Estimation de la difficulté par MusicCoach sur une échelle de 1 à 100.
La plupart des œuvres se concentrent entre 45 et 65 : un petit écart de score représente souvent une vraie marche. La barre colorée indique cette œuvre parmi celles du même instrument.
La difficulté MusicCoach mesure l'exigence globale d'une œuvre (technique, lecture, endurance) sur une échelle commune de 0 à 100, consolidée à partir de repères éditoriaux et pédagogiques (Henle, syllabus d'examens, curation) et de nos propres analyses. Elle ne mesure ni la valeur musicale, ni le temps de travail qu'il VOUS faudra : deux musiciens de même niveau peuvent vivre la même œuvre très différemment selon leurs acquis (une main habituée aux octaves, un déchiffrage rapide…). La confiance indique la quantité et la cohérence des repères derrière le score — un score peu documenté est marqué « à valider ». Pour un repère vraiment personnel, le diagnostic et l'espace connecté comparent chaque œuvre à VOTRE niveau estimé, ce que le score seul ne peut pas faire.
Cette note vous paraît-elle juste ?
Cette note est calculée automatiquement, à partir de sources hétérogènes. Elle se trompe, et parfois beaucoup. Si vous connaissez cette œuvre, votre avis vaut plus que notre calcul : c'est lui qui nous dit quelles notes relire.
Chaque piste combine écart de difficulté, risque, confiance et recouvrement de compétences. Les deux premières cartes de chaque colonne sont les plus utiles pédagogiquement.
Le pas suivant le plus prudent.
Un vrai palier, sans rupture brutale.
Un saut utile si le travail est accompagné.

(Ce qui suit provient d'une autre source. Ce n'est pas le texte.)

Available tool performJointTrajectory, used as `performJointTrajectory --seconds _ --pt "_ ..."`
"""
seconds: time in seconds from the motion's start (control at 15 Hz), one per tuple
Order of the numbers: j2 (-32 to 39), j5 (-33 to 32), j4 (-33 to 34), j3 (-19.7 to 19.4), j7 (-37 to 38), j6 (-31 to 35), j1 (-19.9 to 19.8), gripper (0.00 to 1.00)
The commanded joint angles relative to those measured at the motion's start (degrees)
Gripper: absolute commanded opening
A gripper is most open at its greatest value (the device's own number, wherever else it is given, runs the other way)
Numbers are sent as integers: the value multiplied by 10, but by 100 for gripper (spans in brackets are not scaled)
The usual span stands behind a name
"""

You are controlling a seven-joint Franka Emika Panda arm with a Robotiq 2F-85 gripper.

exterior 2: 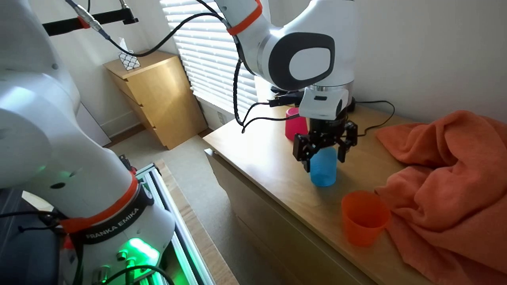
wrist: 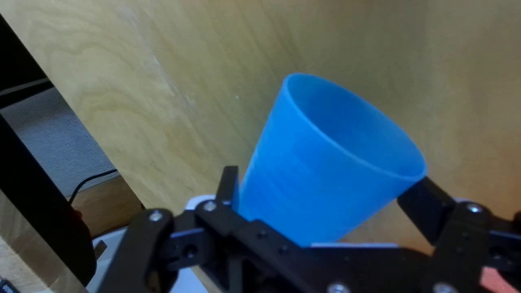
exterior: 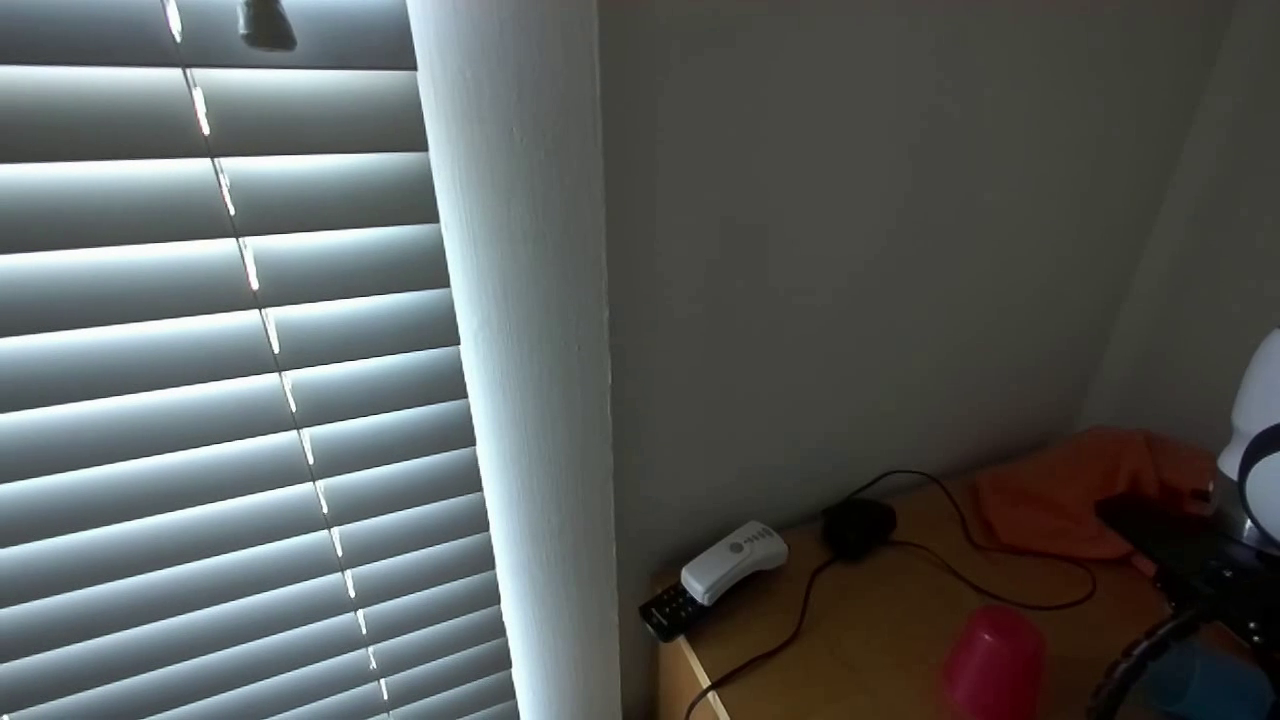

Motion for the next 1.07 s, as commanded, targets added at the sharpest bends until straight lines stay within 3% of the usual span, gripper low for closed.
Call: performJointTrajectory --seconds 0.0,0.07,0.2,0.33,0.6,0.73,1.0 --pt "26 -5 20 -13 12 -4 18 90" --pt "32 -15 25 -19 24 -7 25 68" --pt "38 -38 33 -32 47 -9 43 65" --pt "40 -79 37 -51 88 -13 70 51" --pt "34 -251 45 -99 221 -49 138 49" --pt "36 -336 52 -99 275 -92 156 49" --pt "36 -480 59 -56 365 -185 155 49"
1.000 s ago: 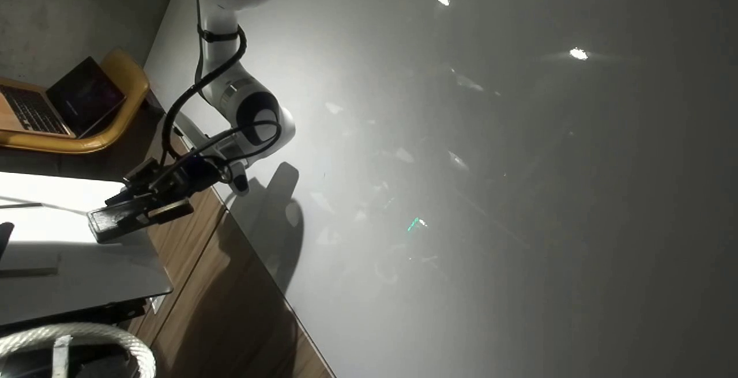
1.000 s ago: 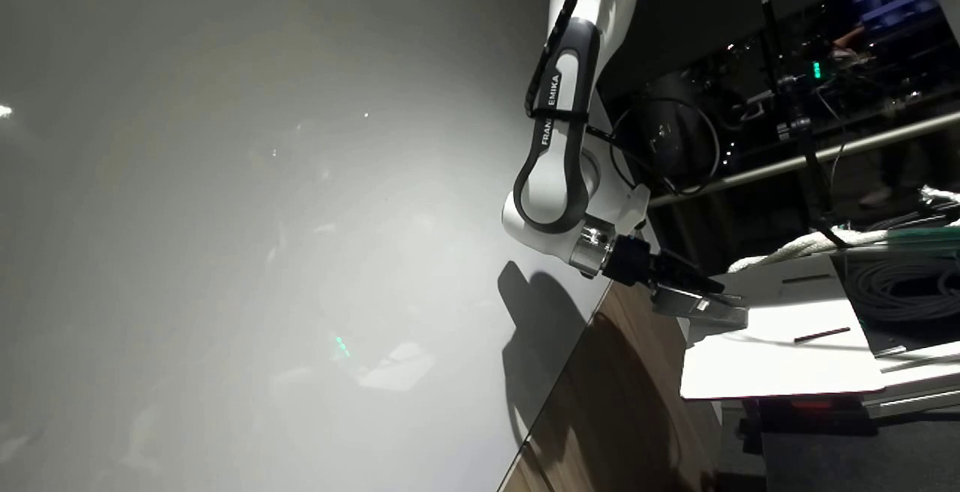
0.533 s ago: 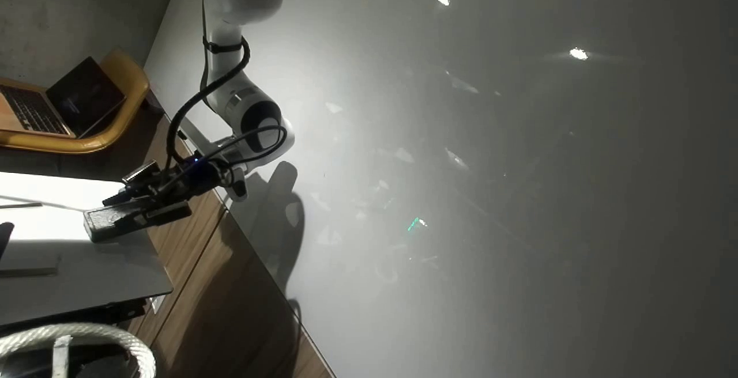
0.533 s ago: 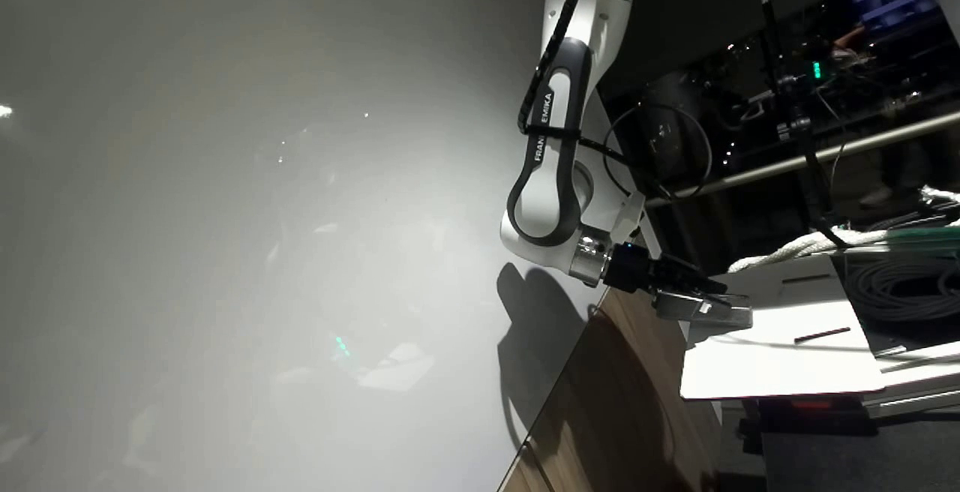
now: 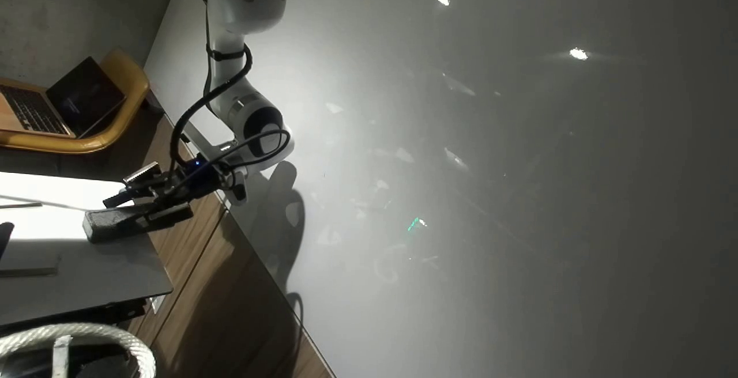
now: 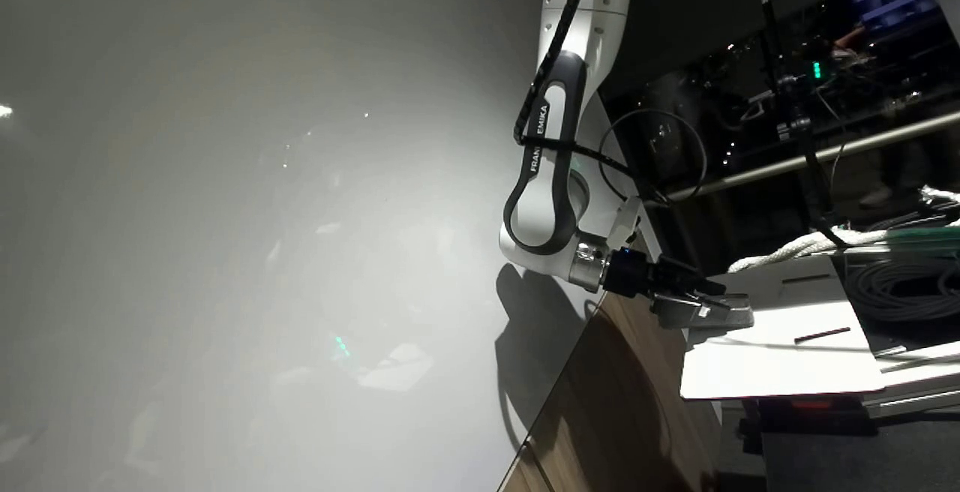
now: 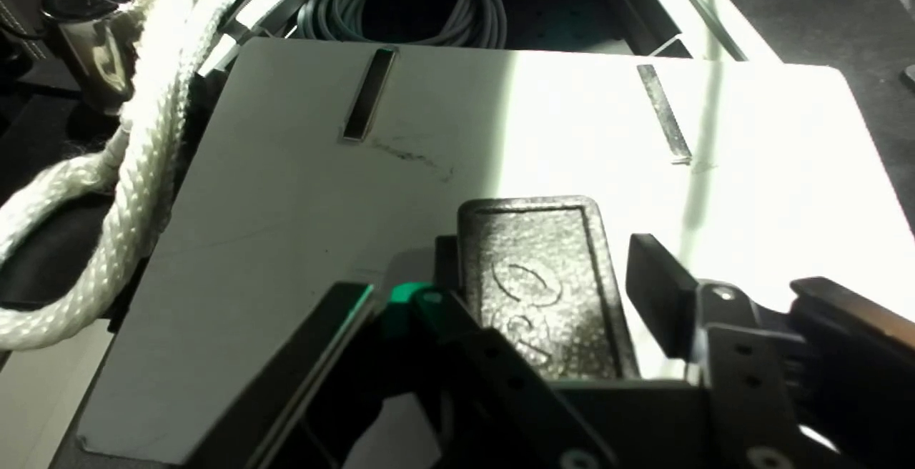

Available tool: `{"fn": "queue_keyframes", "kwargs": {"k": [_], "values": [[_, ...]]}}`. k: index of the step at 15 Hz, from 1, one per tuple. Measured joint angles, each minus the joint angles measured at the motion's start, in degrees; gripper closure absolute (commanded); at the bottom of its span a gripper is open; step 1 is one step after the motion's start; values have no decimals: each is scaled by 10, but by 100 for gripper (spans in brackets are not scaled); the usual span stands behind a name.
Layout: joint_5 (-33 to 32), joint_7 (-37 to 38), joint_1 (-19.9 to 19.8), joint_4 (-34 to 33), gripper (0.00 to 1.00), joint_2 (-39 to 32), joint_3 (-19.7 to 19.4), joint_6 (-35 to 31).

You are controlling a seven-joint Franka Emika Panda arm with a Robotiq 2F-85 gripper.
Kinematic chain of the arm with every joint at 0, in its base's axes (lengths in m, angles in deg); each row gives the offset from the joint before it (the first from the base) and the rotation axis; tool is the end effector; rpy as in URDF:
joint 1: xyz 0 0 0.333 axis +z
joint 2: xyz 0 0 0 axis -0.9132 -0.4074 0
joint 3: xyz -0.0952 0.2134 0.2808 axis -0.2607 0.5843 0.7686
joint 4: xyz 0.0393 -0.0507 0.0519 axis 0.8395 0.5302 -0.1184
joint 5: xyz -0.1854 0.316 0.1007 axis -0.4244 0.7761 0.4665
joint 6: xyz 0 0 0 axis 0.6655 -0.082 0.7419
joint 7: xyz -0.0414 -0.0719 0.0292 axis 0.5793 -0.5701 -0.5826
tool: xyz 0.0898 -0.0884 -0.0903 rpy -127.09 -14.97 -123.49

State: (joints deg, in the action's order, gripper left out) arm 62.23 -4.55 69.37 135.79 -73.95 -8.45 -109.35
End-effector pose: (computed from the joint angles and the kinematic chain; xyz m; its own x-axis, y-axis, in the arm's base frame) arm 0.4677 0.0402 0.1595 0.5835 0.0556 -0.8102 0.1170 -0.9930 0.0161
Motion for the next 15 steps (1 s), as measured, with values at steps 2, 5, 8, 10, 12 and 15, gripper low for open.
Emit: {"fn": "queue_keyframes", "kwargs": {"k": [2,5,8,10,12,15], "values": [[0,2,0,-5,0,-5,0,0],[0,4,0,-11,0,-8,0,0],[0,4,1,-17,0,-8,0,-1],[-4,4,5,-17,0,1,2,-8],[-12,8,16,-9,0,26,4,-31],[-34,25,40,25,0,93,11,-74]]}}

Le Menuet dégage une douceur dansante et distanciée, avec des contrepoints légers qui suggèrent un bal ancien plutôt qu'une vigueur romantique, exigeant une articulation nette et élégante. Vous devrez travailler particulièrement les Ornements baroque (4.1/5) — ici il s'agit d'exécuter des agréments brefs et précis, avec micro-ajustements du poignet et de l'avant-bras pour que chaque petite note reste claire sans casser la ligne — et le Phrasé (2.5/5), qui impose de modeler les longues répliques et de doser l'attaque pour laisser émerger les voix intérieures. Cette pièce fait partie de la Suite bergamasque et tient sa place comme un mouvement dans ce cycle pianistique de Debussy, mêlant tradition de danse et modernité harmonique. Je n'indique pas d'interprétation de référence ici, car je préfère ne pas risquer d'énoncer un nom dont je ne serais pas certain pour cette œuvre précise.